Friday, May 9, 2008

GREEN ACRES HERE I COME




Photo: Philadelphia's Greensgrow Farm, in the post-industrial Kensington neighborhood.

Only you real TV junkies will remember the campy, ridiculous TV show "Green Acres" (1965-71), starring Eva Gabor and Eddie Albert as pampered city folk who decamp from Manhattan to a decrepit farm in fictional Hooterville. Best described as "television's 160-acres of agrarian psychedelia," it was built on one of the premises as old as America itself: namely the irreconcilable divide between city and country. "Goodbye city life," laments Gabor, the Hungarian socialite who gives up the creature comforts of the Upper East Side for a TV-addicted pig and a bunch of bumpkin neighbors.

But the contrast between city and country is much overdrawn. Cities have long been tied to their rural hinterlands-- economically, demographically, and, for better or worse, politically. Philadelphia, the subject of this week's Rustbelt shout-out, emerged as an important mercantile center because of its proximity to the immensely fertile agricultural land of Lancaster County, most famous for its Amish communities and most infamous today because of the exurban sprawl that is gobbling up some of that land.

In the postindustrial era, nature is reclaiming parts of nearly every old Rustbelt city. Deer and foxes inhabit Philadelphia's vast Fairmount Park system. And scrubby lots are reverting to grass and weeds. Nature's reclamation of the city isn't quite as dramatic in the City of Brotherly Love as it is in Detroit and Cleveland, where large-scale abandonment has resulted in the return of the prairie. On Detroit's once densely-packed East Side (a far cry from Gabor's East Side) pheasants have reclaimed vast tracts of open land.

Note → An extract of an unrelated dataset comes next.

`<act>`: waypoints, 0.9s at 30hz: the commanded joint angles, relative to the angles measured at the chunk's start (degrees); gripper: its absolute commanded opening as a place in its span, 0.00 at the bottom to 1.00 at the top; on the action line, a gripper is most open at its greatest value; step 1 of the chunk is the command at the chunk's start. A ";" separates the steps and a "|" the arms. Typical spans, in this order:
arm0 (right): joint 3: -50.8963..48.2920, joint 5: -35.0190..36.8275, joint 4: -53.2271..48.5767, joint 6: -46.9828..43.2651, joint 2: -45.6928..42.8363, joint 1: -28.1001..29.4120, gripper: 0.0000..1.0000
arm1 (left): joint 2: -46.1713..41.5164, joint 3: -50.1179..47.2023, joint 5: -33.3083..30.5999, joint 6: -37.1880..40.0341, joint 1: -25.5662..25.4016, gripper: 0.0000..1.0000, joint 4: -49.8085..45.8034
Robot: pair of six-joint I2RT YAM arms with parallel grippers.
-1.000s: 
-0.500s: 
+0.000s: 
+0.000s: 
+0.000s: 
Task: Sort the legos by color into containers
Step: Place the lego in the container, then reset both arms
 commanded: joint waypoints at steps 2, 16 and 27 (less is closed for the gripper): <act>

It's all to easy--and oversimple--to describe this process as one of urban decline. A better phrase is urban transformation. Brownfields are becoming greenfields, rubble strewn vacant lots are becoming gardens, and many cities now have neighborhood-based agribusinesses. Urban farmers are remaking parts of most Rustbelt cities.

It's fitting that Philadelphia, America's first city, is on the cutting-edge of reconciling farm and city. Community groups and activists have set up farms in such unlikely places as the site of the former Mill Creek housing project in West Philadelphia, on the ruins of an old factory in Kensington, and on the grounds of two local schools (which provide mint to a high-end candy maker). Urban farming is not going to solve the problems of massive disinvestment and deindustrialization, but it brings life to left-for-dead urban spaces and provides produce for urban residents who would otherwise be left to fend for themselves in understocked neighborhood grocery stores.

Philadelphia has also long been famous for its large farmers' markets, most notably the Reading Terminal, where Amish farmers have been selling goods for more than one hundred years. And there is, of course, the vast Italian Market, made famous by Rocky, which is now best described as the Italian/Vietnamese/Cambodian/Mexican/Yuppie market.

But just as impressive are the more than 30 neighborhood farmers markets that have sprung up in nearly every corner of the city, selling farm-fresh produce at affordable prices. Some of Philly's markets sell baby arugula to gourmets, but many of them provide high-quality produce to people in poor and working-class neighborhoods. Rural farmers' encounter with the city has led to all sorts of innovation. My favorite is the story of Amos Fisher, reported in this week's City Paper.

The Amish farmer started coming to the Germantown area in 2001, selling at Cliveden Park and serving a predominantly black community. He'd bring standard stuff — tomatoes, melons, onions — but little by little, regulars started asking for other things, like collard greens. "When we first started, I didn't even know what those were," he says. "Now that's one of the largest we sell." When someone gave him seeds for banana squash, he had to look it up on the Internet to figure out how to grow it. "If a customer requests it, I'm trying it," he says. His most popular item, however, remains an old standby: "If we don't have sweet corn, they may as well not come."


I've bought produce from Amos, who sets up his table about five minutes from my house. Anyone who thinks that the city is in decline just need spend a few minutes with him.